Where a picture appears in the data below, exclude it; restate everything else word for word.

--------

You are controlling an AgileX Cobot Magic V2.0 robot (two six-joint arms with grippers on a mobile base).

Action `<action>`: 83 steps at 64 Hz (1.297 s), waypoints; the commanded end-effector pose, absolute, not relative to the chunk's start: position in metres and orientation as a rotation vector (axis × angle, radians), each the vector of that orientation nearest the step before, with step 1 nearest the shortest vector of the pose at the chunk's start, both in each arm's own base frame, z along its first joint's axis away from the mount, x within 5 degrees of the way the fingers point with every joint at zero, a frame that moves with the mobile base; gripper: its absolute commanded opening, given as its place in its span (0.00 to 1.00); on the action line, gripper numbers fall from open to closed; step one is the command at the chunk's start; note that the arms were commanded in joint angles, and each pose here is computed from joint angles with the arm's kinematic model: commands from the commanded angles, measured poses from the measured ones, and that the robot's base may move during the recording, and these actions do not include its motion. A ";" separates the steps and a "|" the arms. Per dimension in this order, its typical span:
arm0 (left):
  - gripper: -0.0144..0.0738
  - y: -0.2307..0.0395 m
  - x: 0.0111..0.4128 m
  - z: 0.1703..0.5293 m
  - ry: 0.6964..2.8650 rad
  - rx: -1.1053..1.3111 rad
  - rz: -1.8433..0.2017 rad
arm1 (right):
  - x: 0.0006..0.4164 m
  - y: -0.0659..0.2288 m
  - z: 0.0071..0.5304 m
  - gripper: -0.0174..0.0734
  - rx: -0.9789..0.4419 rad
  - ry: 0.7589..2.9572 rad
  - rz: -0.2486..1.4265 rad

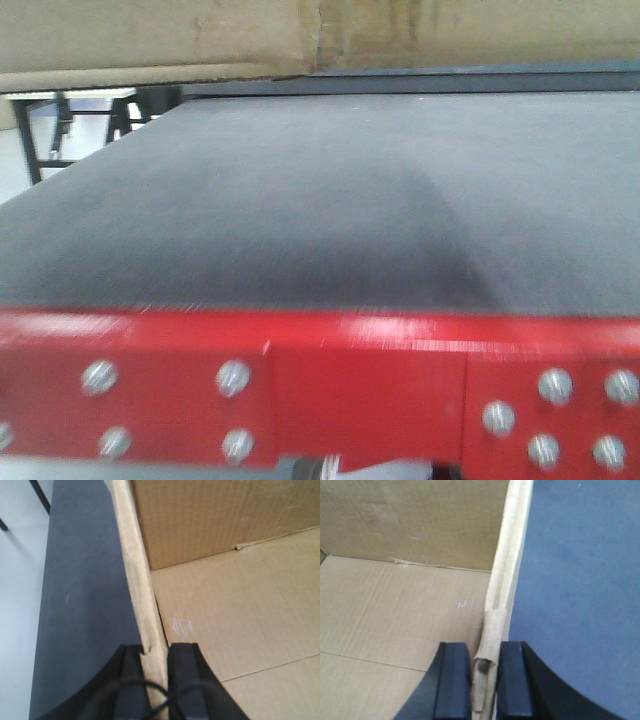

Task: Grab carton from right shelf to conveyor
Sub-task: 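Lower the carton with both grippers onto the grey conveyor belt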

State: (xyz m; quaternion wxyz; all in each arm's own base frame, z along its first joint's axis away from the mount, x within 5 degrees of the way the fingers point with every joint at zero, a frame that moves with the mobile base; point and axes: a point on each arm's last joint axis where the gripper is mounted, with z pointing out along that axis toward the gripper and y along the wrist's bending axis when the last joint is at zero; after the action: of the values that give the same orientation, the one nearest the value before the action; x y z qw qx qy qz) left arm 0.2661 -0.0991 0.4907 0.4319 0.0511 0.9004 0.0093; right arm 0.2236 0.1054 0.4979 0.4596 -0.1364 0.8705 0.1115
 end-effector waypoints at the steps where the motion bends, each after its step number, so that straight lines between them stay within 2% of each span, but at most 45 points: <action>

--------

▸ **COMPLETED EXERCISE**:
You are controlling an AgileX Cobot Magic V2.0 robot (two six-joint arms with grippers on a mobile base).

Action `<action>`: 83 steps at 64 Hz (1.297 s), waypoints; the commanded end-effector pose, absolute, not relative to the chunk's start: position in metres and orientation as a rotation vector (axis × angle, radians), each the vector of that orientation nearest the step before, with step 1 nearest the shortest vector of the pose at the chunk's start, both in each arm's own base frame, z along its first joint's axis away from the mount, x within 5 degrees of the way the fingers point with every joint at zero, a frame that moves with the mobile base; gripper: its absolute commanded opening, given as its place in its span (0.00 to 1.00); on the action line, gripper numbers fall from open to closed; step one is the command at the chunk's start; note that the arms were commanded in joint angles, and each pose here is computed from joint angles with the arm's kinematic model: commands from the commanded angles, measured poses from the measured ones, and that the robot's base may move during the recording, and these actions do not include its motion. A ";" separates the steps and a "|" the arms. Per dimension in this order, its typical span:
arm0 (left):
  - gripper: -0.0144..0.0738
  - y: -0.2307..0.0395 m
  - x: 0.0111..0.4128 m
  - z: 0.1703..0.5293 m
  - ry: 0.6964..2.8650 rad
  - rx: -1.1053..1.3111 rad
  - rz: -1.8433..0.2017 rad
arm1 (right):
  - x: 0.0006..0.4164 m
  - y: -0.0659..0.2288 m
  - z: 0.0071..0.5304 m
  - gripper: -0.0174..0.0734
  - rx: -0.9789..0.4419 rad
  - ry: 0.7589..2.9572 rad
  - rz: -0.2486..1.4265 rad


Task: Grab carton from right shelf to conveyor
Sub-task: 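Lower the carton with both grippers onto the grey conveyor belt
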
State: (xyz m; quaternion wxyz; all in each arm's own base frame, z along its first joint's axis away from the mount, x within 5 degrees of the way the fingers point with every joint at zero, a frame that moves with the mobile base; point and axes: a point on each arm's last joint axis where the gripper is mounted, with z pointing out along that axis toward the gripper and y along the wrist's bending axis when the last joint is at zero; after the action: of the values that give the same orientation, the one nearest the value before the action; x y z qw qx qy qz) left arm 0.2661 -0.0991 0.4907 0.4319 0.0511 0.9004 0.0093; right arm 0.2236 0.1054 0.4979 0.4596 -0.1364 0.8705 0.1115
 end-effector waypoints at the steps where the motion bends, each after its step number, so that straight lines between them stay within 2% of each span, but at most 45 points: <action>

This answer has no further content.